Carolina Ares

Escrito a tiza

Carolina Ares


De Proust, magdalenas e inhaladores

12/11/2022

La anécdota de la magdalena: a eso lo reducen todo. Esa magdalena mojada en té cuyo olor llevó a Marcel Proust a recordar toda su vida con gran lujo de detalles, haciendo de la serie 'En busca del tiempo perdido' una obra maestra que aúna la memoria con una brillante capacidad de reflexión y análisis. Tanto ha trascendido la anécdota que al revivir un episodio intensamente utilizamos la expresión «la magdalena de Proust», término no solo aplicado en literatura, sino también en neurología. Para mí la realidad es bien distinta. Puede que hubiera una magdalena implicada, no lo negaré ni pretendo quitarle a la literatura una de sus historias más preciadas, pero 'En busca del tiempo perdido' es una obra marcada por una enfermedad, no por un dulce. El asma de Proust, ese que le hizo padecer hasta ser la causa de su muerte –de la que hace cien años el próximo viernes– es la génesis de tan extensa obra.
El joven Marcel descubrió muy pronto lo que era esta opresiva enfermedad. Sus ataques en primavera eran frecuentes y muy duros, hasta tal punto que con 9 años estuvo a punto de fallecer. En aquellos tiempos los tratamientos eran muy distintos: que beba leche y que se quede en la cama, poco más se podía hacer. Sabedor de que la vida era corta, de que en cualquier momento podía tener que quedarse recluido y miembro de una familia acomodada, Proust se dedicó a vivir y a escribir. O a vivir para escribir y luego a escribir lo vivido. O a la vez buscar el momento presente y la eternidad del instante, cuando le faltaba el oxígeno a todos los niveles. 
Tras la muerte de sus padres, su asma se agravó notablemente y se vio obligado a guardar cama durante muchos años.
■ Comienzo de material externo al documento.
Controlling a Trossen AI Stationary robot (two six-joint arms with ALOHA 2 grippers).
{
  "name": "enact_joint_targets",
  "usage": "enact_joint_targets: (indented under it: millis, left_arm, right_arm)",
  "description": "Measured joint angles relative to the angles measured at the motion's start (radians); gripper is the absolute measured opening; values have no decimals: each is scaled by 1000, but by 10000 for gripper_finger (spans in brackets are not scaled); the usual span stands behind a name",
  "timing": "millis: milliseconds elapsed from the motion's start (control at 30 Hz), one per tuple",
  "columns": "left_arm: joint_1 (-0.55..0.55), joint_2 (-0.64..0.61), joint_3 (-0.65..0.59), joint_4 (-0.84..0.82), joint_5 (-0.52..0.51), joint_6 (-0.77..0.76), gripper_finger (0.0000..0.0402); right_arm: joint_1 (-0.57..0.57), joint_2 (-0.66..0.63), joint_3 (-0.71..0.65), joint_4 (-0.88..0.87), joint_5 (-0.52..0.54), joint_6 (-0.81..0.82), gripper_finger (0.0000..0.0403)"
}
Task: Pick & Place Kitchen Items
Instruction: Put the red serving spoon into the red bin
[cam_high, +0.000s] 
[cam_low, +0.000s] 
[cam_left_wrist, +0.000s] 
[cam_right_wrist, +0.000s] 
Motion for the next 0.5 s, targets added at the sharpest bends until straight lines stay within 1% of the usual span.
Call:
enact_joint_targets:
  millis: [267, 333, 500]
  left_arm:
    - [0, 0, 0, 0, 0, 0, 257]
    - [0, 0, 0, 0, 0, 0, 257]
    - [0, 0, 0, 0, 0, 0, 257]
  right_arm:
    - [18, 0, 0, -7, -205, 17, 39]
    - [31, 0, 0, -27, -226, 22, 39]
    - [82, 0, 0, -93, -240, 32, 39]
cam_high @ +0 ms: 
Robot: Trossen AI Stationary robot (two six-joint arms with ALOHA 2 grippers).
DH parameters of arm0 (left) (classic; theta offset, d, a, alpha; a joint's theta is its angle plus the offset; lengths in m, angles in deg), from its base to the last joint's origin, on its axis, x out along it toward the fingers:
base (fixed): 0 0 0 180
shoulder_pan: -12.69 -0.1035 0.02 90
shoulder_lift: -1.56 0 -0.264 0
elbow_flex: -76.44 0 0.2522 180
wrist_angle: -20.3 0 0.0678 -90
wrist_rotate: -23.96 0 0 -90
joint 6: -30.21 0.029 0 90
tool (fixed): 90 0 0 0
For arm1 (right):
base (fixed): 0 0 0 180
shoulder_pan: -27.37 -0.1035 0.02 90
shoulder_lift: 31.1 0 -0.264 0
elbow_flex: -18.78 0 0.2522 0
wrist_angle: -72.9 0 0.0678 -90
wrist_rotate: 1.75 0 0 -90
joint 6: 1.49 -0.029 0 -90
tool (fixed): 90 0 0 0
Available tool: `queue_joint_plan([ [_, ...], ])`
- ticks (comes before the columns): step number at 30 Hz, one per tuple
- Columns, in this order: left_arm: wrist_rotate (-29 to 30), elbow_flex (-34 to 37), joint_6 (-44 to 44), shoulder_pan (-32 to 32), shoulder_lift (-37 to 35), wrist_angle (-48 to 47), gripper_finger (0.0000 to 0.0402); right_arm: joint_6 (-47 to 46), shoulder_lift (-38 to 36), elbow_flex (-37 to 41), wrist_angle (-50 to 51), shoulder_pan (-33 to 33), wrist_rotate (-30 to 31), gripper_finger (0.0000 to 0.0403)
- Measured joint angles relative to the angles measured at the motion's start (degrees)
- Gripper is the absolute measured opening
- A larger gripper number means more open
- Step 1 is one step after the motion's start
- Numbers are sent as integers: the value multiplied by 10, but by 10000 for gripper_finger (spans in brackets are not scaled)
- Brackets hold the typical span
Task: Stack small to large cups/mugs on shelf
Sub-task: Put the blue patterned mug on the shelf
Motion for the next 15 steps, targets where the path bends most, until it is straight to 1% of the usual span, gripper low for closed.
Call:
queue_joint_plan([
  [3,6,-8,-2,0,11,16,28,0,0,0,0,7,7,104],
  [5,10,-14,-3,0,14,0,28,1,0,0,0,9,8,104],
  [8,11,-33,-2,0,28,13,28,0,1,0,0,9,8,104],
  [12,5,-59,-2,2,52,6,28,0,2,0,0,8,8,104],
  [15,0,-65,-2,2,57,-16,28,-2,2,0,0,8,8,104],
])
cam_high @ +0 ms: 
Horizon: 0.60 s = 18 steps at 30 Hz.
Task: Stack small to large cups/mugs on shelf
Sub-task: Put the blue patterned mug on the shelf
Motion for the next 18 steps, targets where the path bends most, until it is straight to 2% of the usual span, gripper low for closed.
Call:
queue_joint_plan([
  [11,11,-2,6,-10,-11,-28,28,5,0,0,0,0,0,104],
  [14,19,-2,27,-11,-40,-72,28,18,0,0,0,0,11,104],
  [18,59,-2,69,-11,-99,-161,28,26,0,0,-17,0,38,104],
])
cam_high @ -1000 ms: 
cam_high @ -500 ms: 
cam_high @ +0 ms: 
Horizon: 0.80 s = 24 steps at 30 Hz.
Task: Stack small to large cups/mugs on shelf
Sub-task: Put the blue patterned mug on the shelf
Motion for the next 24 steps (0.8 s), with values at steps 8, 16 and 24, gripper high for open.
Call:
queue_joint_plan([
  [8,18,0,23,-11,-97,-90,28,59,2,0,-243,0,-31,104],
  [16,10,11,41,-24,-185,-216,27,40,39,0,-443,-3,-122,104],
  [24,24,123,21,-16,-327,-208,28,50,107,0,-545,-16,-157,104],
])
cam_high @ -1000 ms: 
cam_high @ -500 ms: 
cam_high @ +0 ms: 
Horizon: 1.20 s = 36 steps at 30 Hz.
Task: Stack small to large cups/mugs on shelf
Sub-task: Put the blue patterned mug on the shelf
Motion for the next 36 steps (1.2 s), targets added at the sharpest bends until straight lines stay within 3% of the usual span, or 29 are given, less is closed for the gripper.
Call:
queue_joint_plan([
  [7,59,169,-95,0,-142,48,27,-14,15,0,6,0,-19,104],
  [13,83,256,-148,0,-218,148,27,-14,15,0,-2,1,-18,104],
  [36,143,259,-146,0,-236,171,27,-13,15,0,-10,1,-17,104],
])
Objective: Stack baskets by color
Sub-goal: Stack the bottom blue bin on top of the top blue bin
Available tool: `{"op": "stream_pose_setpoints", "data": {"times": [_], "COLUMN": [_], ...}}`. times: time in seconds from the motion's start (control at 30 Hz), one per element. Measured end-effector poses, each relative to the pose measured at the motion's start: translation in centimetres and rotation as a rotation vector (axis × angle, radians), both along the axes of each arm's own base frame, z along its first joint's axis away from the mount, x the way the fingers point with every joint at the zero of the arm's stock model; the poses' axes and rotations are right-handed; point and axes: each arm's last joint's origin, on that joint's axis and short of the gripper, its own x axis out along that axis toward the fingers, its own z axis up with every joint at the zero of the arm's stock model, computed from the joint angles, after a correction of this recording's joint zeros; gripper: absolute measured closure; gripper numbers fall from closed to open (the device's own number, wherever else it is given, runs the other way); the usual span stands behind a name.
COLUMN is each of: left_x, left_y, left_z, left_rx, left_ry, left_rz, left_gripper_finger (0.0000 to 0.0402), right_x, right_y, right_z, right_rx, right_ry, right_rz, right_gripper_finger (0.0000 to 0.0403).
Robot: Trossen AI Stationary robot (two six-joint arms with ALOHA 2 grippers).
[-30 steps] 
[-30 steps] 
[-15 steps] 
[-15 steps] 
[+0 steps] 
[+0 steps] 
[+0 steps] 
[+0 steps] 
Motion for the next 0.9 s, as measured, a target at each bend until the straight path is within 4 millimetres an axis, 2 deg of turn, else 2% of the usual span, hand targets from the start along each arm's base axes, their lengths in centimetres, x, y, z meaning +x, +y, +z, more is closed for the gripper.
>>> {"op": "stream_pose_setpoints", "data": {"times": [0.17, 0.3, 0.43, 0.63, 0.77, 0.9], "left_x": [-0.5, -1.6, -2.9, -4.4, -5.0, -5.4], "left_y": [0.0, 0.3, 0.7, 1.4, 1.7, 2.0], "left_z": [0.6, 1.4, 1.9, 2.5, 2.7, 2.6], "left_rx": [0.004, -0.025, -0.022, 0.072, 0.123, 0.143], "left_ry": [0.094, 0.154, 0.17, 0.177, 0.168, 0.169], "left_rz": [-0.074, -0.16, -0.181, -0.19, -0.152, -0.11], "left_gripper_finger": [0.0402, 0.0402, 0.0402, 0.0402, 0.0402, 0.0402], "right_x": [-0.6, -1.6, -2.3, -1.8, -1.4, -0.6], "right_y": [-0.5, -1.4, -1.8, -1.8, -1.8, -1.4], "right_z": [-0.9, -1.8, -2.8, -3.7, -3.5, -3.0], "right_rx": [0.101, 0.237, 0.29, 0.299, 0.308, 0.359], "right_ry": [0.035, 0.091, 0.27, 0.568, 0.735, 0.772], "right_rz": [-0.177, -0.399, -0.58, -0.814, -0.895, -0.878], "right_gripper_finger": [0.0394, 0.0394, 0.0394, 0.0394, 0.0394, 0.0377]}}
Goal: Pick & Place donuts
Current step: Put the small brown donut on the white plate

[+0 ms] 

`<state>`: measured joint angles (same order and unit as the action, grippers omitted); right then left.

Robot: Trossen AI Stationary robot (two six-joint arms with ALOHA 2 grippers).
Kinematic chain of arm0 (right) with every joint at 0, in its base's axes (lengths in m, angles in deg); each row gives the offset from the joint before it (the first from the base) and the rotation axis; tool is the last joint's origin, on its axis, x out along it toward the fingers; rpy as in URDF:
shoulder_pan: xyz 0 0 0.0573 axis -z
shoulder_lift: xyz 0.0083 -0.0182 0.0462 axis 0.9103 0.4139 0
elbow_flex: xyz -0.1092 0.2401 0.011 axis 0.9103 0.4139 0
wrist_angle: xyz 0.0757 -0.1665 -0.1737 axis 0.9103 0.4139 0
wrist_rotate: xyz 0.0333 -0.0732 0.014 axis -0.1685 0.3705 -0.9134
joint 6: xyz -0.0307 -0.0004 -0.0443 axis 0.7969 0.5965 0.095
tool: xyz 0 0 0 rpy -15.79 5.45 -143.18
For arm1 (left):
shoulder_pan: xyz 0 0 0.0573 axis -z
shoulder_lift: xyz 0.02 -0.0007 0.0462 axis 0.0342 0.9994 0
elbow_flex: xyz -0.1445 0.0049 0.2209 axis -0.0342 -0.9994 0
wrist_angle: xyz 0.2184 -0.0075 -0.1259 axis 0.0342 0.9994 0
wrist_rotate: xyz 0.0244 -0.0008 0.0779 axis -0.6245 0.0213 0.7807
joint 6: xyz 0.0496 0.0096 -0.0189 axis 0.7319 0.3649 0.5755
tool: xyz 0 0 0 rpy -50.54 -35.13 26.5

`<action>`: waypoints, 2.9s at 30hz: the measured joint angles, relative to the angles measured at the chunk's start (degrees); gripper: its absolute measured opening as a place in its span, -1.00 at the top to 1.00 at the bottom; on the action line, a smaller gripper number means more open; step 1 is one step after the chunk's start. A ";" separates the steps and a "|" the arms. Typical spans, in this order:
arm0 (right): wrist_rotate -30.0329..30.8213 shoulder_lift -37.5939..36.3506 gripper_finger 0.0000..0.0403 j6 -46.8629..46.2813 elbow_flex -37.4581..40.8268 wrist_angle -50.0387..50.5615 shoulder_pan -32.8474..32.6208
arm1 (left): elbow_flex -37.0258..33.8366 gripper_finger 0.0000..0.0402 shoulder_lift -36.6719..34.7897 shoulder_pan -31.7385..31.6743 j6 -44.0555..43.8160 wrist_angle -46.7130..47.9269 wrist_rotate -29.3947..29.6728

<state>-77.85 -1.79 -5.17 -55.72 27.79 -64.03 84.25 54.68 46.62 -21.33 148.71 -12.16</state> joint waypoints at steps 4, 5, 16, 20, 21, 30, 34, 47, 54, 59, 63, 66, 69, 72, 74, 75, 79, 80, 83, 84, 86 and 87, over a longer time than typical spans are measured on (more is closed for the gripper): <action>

Y es ahí, justo ahí donde empezó todo. Encerrado su creatividad fluye, su vida pasa ante sus ojos y el mundo se le muestra terriblemente claro. Manda forrar con corcho su habitación, para evitar ruidos, y escribe de noche y duerme de día, trabajando febrilmente en una de las grandes obras de la literatura universal, prácticamente sin salir de casa, hilando frases, tachando, reescribiendo, corrigiendo constantemente. No solo la magdalena, el asma, las vacaciones o la muerte de su abuela. En sus páginas reflexiona sobre el amor en todas sus variables, los celos, la familia, los amigos, el arte, de los ballets rusos y hasta el vestido Delfos de Fortuny… la existencia, en resumen. Y, por supuesto, la memoria, el tema central de su epopeya escrita. Los recuerdos de quien se ve impedido a hacer, ya no lo que quería, sino una vida normal. Quien se pierde momentos importantes porque tiene que cuidarse y escribe con palabras bellas, pero también asfixiadas en ocasiones, todo lo que ha pasado hasta ese momento en que las cuatro paredes de su habitación se convierten en su refugio, pero también en su prisión. Yo en ese momento me ahogo con él, pero también vivo, disfruto de otros tiempos, otro siglo y otro mundo y dejo atrás la memoria para pasar a la emoción. Y atiendo a sus reflexiones que tras cien años no han sino demostrado ser más verdaderas. No sé por qué, pero leer a Proust es como estar en casa, saberse en terreno seguro y cómodo, por muy contradictorio que pueda sonar. Entre sus páginas leo la vida, inmutable en lo esencial, en lo humano. Leo el recuerdo, la filosofía y la verdad. Pero, en mi caso, también leo la enfermedad.
Déjenme acabar con otra anécdota. A esta quiero titularla 'el inhalador de Carolina'. Muchas veces, al usar mi inhalador me acuerdo de Proust y me pregunto qué hubiera pasado si hubiera tenido acceso a la medicina del siglo XXI. A lo mejor no hubiera muerto con 51 años y hubiera podido seguir escribiendo… ¿cómo habría evolucionado? Pero entonces pienso que igual no existiría 'En busca del tiempo perdido'. Y luego me digo: «Carolina deja de pensar bobadas. Que siempre te han dicho que en historia no se puede conjugar el potencial». Así que inhalo y, si eso, leo a Proust. Que es lo mejor que puedo hacer.